Luckily, a time machine is unnecessary to reflect upon the recent NBA postseason and WNBA season.

It has been less than three weeks since the Seattle Storm became the 2020 WNBA champions in a sweep against the Las Vegas Aces. For the NBA, it has been less than two weeks since the Los Angeles Lakers defeated the Miami Heat in six games to claim the 2020 NBA title, marking the franchise’s 17th championship.

The NBA resumed play at Disney’s ESPN Wide World of Sports Complex on July 30 with a format of 22 teams competing for a spot in the playoffs. Alongside the seeding, the players were met with daily COVID-19 testing and precautions and were allowed to partake in various activities within the park.

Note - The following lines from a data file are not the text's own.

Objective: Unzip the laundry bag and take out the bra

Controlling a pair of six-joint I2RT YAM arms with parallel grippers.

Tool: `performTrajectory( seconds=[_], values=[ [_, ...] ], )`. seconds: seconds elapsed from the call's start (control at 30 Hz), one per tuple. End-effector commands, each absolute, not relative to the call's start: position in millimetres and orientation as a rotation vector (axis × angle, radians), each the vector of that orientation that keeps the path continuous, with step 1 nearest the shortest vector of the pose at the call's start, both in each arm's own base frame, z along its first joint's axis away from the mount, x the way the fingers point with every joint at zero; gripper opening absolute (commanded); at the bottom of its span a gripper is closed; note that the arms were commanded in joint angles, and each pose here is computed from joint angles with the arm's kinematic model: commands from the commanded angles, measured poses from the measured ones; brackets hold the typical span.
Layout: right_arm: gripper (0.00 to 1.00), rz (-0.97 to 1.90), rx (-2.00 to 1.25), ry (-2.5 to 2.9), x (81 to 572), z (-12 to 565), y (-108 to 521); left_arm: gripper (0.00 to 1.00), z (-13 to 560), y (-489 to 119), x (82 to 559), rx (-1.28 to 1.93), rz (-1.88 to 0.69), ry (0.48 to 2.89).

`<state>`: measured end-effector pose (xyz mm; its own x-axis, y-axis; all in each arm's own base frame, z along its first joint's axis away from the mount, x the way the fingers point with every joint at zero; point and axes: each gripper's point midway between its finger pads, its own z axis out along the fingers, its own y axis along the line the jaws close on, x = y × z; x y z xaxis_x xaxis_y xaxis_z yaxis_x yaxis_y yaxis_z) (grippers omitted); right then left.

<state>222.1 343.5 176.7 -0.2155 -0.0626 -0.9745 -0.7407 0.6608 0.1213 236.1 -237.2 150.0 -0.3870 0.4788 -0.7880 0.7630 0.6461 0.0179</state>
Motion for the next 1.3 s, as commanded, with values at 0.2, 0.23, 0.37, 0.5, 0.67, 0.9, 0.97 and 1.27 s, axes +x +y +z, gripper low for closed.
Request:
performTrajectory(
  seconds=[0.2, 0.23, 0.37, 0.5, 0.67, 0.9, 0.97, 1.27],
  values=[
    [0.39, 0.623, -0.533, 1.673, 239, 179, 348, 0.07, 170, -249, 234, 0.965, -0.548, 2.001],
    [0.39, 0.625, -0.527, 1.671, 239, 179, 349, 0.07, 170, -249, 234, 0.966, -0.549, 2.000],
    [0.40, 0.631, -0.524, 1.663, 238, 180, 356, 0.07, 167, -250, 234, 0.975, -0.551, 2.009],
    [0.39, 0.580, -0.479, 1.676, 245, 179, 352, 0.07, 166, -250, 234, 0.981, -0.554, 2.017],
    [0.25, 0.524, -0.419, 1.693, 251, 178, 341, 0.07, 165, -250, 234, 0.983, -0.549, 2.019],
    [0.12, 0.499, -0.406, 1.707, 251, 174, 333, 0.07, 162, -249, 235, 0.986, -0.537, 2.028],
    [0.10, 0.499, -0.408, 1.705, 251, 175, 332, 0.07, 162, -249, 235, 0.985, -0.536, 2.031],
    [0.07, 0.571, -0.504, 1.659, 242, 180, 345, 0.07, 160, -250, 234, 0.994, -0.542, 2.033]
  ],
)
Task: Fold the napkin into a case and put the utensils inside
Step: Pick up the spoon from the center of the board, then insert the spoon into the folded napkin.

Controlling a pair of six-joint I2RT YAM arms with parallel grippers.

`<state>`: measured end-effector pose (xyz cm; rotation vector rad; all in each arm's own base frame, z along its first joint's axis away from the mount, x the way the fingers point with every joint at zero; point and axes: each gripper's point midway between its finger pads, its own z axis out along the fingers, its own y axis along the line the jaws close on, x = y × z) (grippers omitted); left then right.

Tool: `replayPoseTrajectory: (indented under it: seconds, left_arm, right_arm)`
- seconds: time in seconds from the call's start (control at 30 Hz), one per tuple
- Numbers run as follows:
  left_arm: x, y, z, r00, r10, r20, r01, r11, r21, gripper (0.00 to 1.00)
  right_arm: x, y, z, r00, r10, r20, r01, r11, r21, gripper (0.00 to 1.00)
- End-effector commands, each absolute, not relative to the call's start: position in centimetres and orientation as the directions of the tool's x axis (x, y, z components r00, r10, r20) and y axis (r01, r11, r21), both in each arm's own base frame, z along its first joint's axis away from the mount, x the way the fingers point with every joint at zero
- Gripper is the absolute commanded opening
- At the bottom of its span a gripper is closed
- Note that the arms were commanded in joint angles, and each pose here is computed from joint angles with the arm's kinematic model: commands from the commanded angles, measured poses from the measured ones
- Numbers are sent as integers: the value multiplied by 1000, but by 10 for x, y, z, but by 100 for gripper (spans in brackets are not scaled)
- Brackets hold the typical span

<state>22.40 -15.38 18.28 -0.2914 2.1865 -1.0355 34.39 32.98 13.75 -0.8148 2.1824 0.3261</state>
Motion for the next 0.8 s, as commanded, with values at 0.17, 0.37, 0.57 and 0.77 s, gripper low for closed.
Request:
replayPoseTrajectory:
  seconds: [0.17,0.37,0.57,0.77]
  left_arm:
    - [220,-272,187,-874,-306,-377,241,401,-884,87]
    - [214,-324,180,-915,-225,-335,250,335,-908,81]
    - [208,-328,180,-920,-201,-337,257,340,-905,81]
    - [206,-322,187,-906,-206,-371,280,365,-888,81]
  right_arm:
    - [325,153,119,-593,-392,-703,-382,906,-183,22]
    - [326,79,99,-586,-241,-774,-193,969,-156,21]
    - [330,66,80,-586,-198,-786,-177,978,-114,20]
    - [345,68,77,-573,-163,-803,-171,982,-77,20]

The WNBA followed with the same bubble format but did not experience a sudden suspension of play in mid-March. With the WNBA beginning play around the end of the NBA season, the WNBA was unaffected by an extended slump in active play. Playing at the IMG Academy with all 12 teams participating, the league engaged in COVID-19 testing and precautions similar to the NBA’s. The main change was a shortened 22-game season.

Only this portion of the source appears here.